I also screen for panic symptoms, past bullying or humiliation, mood symptoms, substance use, and medical conditions like thyroid issues that can mimic anxiety. Social anxiety often overlaps with depression, and the presence of both shapes the treatment plan. Assessment is not a one-time form; it is a conversation that refines as therapy progresses.
Core strategies that work
Cognitive behavioral therapy for social anxiety has one central theme: approach instead of avoid, and learn from what actually happens. That sounds simple, but the execution is highly specific.
We start with experiments rather than generic pep talks. If your belief is If I pause while speaking, people will think I am clueless, we design a small, planned pause in a low-stakes conversation. We watch the other person’s reaction, and we track your internal reaction. The goal is not to perform perfectly. It is to gather data that your brain cannot ignore.
Exposure is a misleading word for many because it suggests muscling through terror. Real exposure is graded, purposeful, and curious. We pick tasks that stretch you 20 to 40 percent beyond your comfort, then repeat them until the alarm quiets. You might ask one genuine question in a meeting, intentionally hold eye contact for another second, or decline to fill a silence. Each task is rehearsed, executed, and debriefed. We learn what worked, what felt unbearable, and what result you actually saw.
Cognitive work supports these experiments. Instead of cajoling yourself to Think positive, we identify specific predictions and test them. If the fear is visible anxiety, we might deliberately bring on symptoms in session - read aloud quickly to feel the heart race, or hold a warm cup to bring on warmth in the face. When you see that people either do not notice or do not care, the catastrophic story starts to lose grip.
Attention training is another pillar. Many clients monitor themselves in social situations, like running a camera aimed back at their own face. Shifting attention outward reduces the pressure. Exercises might include describing objects in the room to yourself during a conversation or counting the number of people wearing glasses in a lecture. This is not to distract you from social cues but to balance the spotlight.
Social skills are sometimes part of the mix, not because you lack manners or intelligence, but because anxiety can erode practice. We might work on clear openings for conversations, concise responses to common questions, or effective wrap-ups. Scripts are a starting point, not a lifetime crutch.

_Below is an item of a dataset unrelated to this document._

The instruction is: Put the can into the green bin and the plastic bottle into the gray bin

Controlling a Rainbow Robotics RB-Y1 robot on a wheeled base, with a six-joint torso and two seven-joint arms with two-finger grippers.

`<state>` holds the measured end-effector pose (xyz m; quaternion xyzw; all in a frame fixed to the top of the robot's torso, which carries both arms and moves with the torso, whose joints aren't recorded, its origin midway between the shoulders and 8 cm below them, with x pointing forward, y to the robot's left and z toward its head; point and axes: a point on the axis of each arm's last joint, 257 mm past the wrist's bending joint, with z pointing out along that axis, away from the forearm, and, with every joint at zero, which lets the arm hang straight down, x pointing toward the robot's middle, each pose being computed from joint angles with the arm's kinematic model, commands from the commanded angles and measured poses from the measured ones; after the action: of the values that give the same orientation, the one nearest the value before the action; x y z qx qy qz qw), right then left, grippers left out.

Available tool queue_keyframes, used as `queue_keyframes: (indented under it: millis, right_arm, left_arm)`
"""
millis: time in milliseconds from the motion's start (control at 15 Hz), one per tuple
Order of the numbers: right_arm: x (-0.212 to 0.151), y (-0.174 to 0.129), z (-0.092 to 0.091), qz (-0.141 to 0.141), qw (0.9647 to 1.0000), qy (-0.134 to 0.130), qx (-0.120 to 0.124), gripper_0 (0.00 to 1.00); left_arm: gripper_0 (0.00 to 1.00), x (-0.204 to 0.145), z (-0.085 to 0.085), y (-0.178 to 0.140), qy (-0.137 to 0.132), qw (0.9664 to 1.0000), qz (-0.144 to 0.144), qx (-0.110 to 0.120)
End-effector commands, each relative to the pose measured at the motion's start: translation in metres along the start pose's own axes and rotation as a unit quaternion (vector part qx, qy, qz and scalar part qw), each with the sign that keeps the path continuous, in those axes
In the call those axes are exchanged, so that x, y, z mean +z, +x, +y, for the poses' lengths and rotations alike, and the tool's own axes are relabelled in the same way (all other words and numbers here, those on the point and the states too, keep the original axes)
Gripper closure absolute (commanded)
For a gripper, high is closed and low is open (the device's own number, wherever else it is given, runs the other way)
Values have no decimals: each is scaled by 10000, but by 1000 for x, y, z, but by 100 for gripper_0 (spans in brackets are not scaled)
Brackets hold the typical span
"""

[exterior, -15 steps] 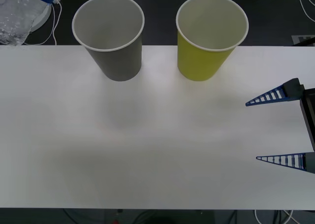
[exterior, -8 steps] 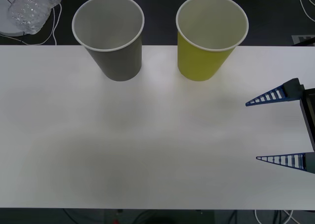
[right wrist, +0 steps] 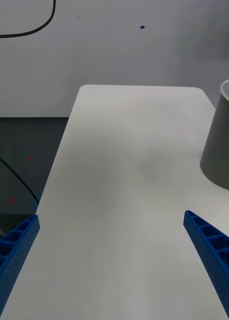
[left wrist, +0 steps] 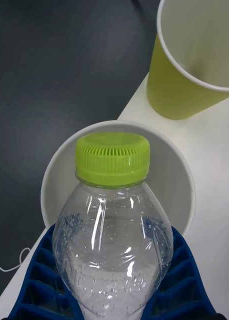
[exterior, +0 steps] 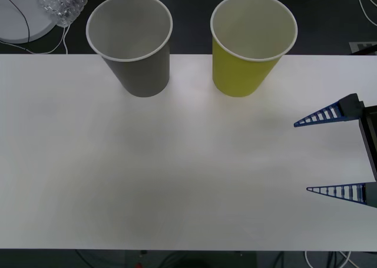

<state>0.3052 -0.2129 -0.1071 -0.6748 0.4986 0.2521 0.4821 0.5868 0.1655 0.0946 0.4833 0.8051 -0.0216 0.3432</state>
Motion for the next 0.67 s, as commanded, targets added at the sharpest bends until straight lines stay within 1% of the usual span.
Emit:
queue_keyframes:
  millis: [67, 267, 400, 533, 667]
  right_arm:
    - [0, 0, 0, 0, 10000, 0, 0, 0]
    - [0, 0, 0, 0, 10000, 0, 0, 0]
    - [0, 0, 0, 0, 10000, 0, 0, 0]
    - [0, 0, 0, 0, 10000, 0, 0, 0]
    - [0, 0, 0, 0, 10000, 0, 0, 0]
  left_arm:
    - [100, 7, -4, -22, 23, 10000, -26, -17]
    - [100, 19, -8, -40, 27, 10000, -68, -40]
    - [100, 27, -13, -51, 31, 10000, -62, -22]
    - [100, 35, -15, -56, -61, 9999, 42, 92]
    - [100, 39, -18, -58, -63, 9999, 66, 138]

Working with the body: beyond talking
For many people, the body is where the war is fought. You can recite a rational thought while your hands shake and your face burns. That is why integrating somatic approaches matters. Regulation practices like paced breathing, progressive muscle relaxation, and brief grounding exercises can lower the heat enough to attempt the social step you have chosen. On their own, they rarely cure social anxiety; used strategically, they increase your capacity to practice.
Some clients benefit from Brainspotting, a focused form of trauma therapy that uses eye position and sustained attention to process stuck emotional and physiological responses. In practice, we find a gaze spot that evokes the anxiety pattern, then follow the sensations with support until the intensity shifts. I use it when clients have a stubborn merge of body memory and social threat that resists standard exposure, especially if early experiences of humiliation, bullying, or public shaming sit at the core.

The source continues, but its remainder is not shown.